Había tensión en la voz de él. Vry luchó consigo misma, aterrorizada por el deseo que la inundaba. Si ese hombre silencioso le ponía un dedo encima, caería en brazos de él, se arrancaría las pieles, se desnudaría y copularía con él en aquel oscuro lecho subterráneo. Imágenes obscenas y deliciosas le asaltaban la mente.
—Quiero subir —dijo, obligándose a hablar.
—No te asustes. Mira las luces. Aturdida, sin dejar de percibir el olor de Dathka, miró la segunda rama. Había puntos luminosos, como estrellas; galaxias de estrellas rojas aprisionadas en el árbol.
Él se movió hacia adelante, eclipsando las constelaciones con la espalda. Puso una cosa suave en los brazos de ella. Era ligero, estaba cubierto de algo que parecía un pelaje, tan híspido como el de un pinzasaco. Confundida, no consiguió saber qué era aquello.
—¿Qué es?
A modo de respuesta —quizás había sentido el deseo de ella, pero no podía dar una respuesta más clara—, Dathka le acarició el rostro con una torpe ternura.
—Oh, Dathka —suspiró Vry. El temblor se apoderó de ella, y se le extendió desde las entrañas a todo el cuerpo. No podía dominarse.
—Lo llevaremos arriba. No te asustes.
Los cerdos negros se escurrían entre las hojas del brassimipo cuando emergieron a la luz del día. El mundo parecía enceguecedor, el ruido de las hachas intolerable, la fragancia del jasiklaso indebidamente intensa.

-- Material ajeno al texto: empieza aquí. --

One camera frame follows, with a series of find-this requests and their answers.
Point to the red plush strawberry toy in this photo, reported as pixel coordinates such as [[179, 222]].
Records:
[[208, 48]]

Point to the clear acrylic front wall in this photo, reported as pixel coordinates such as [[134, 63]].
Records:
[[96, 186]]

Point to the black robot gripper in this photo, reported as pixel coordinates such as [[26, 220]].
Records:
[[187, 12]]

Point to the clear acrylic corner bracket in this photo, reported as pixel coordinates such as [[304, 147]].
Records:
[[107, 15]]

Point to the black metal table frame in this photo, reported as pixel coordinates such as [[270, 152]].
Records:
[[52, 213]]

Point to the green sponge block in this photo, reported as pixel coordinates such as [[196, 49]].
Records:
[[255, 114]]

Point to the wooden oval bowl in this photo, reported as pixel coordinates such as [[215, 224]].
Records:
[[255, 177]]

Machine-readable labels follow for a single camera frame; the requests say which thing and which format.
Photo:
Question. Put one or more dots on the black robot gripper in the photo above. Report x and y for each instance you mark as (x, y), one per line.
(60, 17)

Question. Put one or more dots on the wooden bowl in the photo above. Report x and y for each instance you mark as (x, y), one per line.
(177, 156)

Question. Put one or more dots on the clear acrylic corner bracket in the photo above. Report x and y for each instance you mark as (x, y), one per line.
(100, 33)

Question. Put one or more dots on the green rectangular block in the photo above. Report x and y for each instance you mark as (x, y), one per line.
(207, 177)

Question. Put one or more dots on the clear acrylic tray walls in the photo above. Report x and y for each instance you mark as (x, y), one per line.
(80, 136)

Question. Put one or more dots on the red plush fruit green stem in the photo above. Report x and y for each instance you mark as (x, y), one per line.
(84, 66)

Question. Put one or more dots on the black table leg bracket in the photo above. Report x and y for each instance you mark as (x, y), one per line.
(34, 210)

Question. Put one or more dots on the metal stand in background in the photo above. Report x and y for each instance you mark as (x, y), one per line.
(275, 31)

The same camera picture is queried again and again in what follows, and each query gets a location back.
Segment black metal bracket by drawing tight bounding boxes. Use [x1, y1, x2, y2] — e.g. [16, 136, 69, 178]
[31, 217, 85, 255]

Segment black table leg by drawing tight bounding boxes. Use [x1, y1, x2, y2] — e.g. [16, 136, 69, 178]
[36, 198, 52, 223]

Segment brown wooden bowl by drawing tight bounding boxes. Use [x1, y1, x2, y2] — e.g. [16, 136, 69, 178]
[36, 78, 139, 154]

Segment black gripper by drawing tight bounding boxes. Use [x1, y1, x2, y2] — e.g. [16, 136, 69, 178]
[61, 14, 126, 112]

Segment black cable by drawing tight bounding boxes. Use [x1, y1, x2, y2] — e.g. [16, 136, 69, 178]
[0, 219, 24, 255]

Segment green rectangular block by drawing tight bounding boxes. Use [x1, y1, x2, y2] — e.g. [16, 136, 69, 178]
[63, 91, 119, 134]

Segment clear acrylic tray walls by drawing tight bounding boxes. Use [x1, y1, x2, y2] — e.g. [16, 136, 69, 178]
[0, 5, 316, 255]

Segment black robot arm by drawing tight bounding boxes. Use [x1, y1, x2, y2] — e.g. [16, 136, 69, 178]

Vry se dejó caer y miró con indiferencia el pequeño animal cristalino que tenía en los brazos. Se encontraba en un estado que recordaba el estado de brida de los phagors, enroscado corno una bola, y las cuatro patas replegadas sobre el estómago. Estaba inmóvil y parecía de vidrio. Vry no pudo desenroscarlo. Los ojos de la criatura la miraban sin ver, entre los párpados quietos. En el pelaje gris polvoriento había unas estrías descoloridas.
De algún modo lo odiaba, así como a Dathka, tan insensible a los sentimientos de una mujer que había confundido los temblores del deseo con los temblores del miedo. Sin embargo, se sentía agradecida pensando que la estupidez de él le había ahorrado a ella algún infortunio. Agradecida y resentida.
—Es un vidriado —dijo Dathka, poniéndose de cuclillas a su lado, mirándola de reojo, como perplejo.